Work instructions:
Look below for the line containing "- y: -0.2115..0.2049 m" and the line containing "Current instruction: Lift"; repeat exactly those two lines and all lines between them, and nothing else.

Stored data:
__________
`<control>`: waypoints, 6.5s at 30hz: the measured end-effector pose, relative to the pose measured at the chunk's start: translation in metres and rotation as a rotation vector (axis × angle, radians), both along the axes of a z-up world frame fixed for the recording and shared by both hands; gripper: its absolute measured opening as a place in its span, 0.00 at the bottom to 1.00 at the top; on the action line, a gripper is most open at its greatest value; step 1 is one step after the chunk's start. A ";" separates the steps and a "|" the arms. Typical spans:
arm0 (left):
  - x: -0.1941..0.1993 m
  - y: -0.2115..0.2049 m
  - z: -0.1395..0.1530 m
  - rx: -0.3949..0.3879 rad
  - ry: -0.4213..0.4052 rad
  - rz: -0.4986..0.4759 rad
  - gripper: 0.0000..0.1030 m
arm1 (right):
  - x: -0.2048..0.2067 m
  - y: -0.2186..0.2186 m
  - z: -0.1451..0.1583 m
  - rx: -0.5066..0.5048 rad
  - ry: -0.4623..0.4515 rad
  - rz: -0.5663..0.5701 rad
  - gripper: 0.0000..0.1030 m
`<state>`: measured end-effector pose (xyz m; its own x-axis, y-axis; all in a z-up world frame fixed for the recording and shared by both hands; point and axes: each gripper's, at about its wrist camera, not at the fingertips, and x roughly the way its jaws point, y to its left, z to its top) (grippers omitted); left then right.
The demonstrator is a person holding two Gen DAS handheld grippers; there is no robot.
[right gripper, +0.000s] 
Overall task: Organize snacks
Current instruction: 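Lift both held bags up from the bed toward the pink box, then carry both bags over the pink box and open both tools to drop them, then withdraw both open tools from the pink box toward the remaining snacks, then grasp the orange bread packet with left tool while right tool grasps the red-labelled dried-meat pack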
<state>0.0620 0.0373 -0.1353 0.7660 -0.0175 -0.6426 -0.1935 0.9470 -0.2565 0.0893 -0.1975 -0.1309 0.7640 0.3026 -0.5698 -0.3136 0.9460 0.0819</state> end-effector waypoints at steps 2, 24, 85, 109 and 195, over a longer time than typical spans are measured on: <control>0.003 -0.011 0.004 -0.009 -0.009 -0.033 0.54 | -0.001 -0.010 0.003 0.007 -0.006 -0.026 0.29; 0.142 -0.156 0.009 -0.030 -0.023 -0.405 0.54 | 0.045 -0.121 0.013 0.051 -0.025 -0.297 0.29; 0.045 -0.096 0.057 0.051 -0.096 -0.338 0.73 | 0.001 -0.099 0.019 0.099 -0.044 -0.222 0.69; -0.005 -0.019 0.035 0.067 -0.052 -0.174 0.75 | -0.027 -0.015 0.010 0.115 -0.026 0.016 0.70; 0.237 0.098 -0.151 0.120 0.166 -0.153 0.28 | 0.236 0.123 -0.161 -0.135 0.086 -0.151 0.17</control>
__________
Solution:
  - y: -0.2115..0.2049 m
  - z: -0.1395..0.1530 m
  - rx: -0.3949..0.3879 rad
  - ry: -0.4213..0.4052 rad
  - rz: -0.4986..0.4759 rad
  - gripper: 0.0000..0.1030 m
arm1 (right):
  - x: -0.2048..0.2067 m
  - y: -0.2186..0.2186 m
  - z: -0.1451..0.1583 m
  - rx: -0.5066..0.5048 rad
  - ry: -0.4623..0.4515 rad
  - rz: -0.5663..0.5701 rad
  - gripper: 0.0000..0.1030 m
`<state>`: measured end-effector pose (xyz m; its own x-axis, y-axis; all in a z-up world frame fixed for the recording and shared by both hands; point and axes: each gripper's, at about its wrist camera, not at the fingertips, and x roughly the way its jaws point, y to its left, z to its top) (grippers omitted); left then right.
The demonstrator is a person holding two Gen DAS handheld grippers; there is no robot.
[right gripper, +0.000s] 
Overall task: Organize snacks
Current instruction: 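Lift both held bags up from the bed toward the pink box, then carry both bags over the pink box and open both tools to drop them, then withdraw both open tools from the pink box toward the remaining snacks, then grasp the orange bread packet with left tool while right tool grasps the red-labelled dried-meat pack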

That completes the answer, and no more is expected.